For the records that follow, please set down exactly the lines between the one holding "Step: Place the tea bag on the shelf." and the one holding "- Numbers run", inclusive, and only those.

(Records supplied)

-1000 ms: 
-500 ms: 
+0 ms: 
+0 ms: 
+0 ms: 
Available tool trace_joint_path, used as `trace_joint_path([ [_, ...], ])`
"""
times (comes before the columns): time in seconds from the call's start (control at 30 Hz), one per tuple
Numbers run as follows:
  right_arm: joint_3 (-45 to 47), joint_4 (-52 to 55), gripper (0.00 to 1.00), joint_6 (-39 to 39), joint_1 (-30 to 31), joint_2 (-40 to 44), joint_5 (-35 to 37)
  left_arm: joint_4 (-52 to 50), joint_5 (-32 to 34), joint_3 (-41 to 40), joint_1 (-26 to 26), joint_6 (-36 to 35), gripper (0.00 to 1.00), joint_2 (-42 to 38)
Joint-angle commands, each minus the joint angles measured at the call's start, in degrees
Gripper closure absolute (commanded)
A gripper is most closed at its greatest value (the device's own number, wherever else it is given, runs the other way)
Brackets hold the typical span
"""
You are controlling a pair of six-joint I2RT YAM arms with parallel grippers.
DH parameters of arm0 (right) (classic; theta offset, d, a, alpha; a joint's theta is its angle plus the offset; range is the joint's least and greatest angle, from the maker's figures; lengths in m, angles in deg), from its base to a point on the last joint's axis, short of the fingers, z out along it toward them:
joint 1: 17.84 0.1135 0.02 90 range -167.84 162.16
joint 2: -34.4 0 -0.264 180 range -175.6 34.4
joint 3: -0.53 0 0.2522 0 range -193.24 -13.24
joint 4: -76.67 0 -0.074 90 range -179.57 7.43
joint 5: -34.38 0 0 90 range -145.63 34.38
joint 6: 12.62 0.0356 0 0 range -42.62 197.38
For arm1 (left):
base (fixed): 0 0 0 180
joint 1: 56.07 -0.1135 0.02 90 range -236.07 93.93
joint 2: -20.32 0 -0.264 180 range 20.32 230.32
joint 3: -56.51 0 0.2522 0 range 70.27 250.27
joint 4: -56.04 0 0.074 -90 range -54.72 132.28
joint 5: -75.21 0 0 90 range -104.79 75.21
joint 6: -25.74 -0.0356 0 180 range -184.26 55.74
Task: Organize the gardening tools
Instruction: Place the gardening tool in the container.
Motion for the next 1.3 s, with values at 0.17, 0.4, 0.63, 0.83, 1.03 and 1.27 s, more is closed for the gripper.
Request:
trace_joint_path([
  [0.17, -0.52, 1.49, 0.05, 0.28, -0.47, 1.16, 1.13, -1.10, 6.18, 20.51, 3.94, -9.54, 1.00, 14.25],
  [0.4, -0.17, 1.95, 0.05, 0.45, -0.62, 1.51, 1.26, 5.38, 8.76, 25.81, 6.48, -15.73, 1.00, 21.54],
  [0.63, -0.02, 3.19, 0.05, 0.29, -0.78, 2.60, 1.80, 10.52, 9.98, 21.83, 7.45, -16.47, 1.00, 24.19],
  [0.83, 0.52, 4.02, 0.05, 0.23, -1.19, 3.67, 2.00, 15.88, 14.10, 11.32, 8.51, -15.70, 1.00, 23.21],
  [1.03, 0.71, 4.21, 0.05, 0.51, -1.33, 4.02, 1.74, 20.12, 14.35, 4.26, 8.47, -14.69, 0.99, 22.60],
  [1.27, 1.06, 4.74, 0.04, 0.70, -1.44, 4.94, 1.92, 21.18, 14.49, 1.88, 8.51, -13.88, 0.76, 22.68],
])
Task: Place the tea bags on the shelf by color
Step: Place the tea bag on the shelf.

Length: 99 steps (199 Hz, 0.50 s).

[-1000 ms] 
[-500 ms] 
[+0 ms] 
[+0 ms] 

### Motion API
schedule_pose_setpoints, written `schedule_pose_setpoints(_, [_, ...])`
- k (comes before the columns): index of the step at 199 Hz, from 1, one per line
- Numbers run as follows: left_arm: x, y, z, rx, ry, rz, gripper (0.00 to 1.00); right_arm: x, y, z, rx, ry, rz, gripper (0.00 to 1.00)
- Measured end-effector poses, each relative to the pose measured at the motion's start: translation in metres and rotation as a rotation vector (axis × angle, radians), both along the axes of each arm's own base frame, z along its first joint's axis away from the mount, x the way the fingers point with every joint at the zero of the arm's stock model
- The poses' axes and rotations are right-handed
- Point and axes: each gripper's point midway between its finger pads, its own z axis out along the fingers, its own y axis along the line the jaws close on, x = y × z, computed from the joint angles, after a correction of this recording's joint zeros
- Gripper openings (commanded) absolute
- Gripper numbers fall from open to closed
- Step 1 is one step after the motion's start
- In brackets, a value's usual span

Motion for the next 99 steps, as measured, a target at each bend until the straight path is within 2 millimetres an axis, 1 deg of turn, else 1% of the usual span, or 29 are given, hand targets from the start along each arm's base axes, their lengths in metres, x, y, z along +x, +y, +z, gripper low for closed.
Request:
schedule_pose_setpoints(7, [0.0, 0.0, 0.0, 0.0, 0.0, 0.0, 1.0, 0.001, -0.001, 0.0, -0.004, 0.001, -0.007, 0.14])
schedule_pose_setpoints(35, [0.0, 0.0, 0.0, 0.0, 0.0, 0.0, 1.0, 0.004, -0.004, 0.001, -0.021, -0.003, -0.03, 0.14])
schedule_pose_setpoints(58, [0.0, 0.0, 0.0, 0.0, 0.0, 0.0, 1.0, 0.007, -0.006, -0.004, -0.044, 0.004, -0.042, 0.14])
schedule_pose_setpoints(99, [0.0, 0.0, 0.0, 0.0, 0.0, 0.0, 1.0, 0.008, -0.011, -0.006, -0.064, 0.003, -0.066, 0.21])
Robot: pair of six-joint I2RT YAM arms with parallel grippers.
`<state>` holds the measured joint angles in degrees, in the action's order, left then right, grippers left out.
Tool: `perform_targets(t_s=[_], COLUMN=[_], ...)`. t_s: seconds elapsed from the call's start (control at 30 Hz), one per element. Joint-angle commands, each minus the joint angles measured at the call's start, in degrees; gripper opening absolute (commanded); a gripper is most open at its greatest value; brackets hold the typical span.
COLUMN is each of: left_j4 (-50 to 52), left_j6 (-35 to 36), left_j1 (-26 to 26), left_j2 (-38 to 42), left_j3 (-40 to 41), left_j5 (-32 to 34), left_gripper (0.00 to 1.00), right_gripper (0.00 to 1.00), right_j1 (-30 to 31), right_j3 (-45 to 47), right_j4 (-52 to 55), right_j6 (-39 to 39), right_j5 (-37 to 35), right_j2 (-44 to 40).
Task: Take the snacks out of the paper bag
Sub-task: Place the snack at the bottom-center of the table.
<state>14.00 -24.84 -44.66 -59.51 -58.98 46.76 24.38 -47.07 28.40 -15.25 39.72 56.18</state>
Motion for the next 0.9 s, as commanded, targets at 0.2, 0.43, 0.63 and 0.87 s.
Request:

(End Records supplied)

Answer to the problem
Step: Place the tea bag on the shelf.

Length: 99 steps (199 Hz, 0.50 s).

[-1000 ms] 
[-500 ms] 
[+0 ms] 
[+0 ms] 

### Motion API
schedule_pose_setpoints, written `schedule_pose_setpoints(_, [_, ...])`
- k (comes before the columns): index of the step at 199 Hz, from 1, one per line
- Numbers run as follows: left_arm: x, y, z, rx, ry, rz, gripper (0.00 to 1.00); right_arm: x, y, z, rx, ry, rz, gripper (0.00 to 1.00)

No further work remains on the exercise.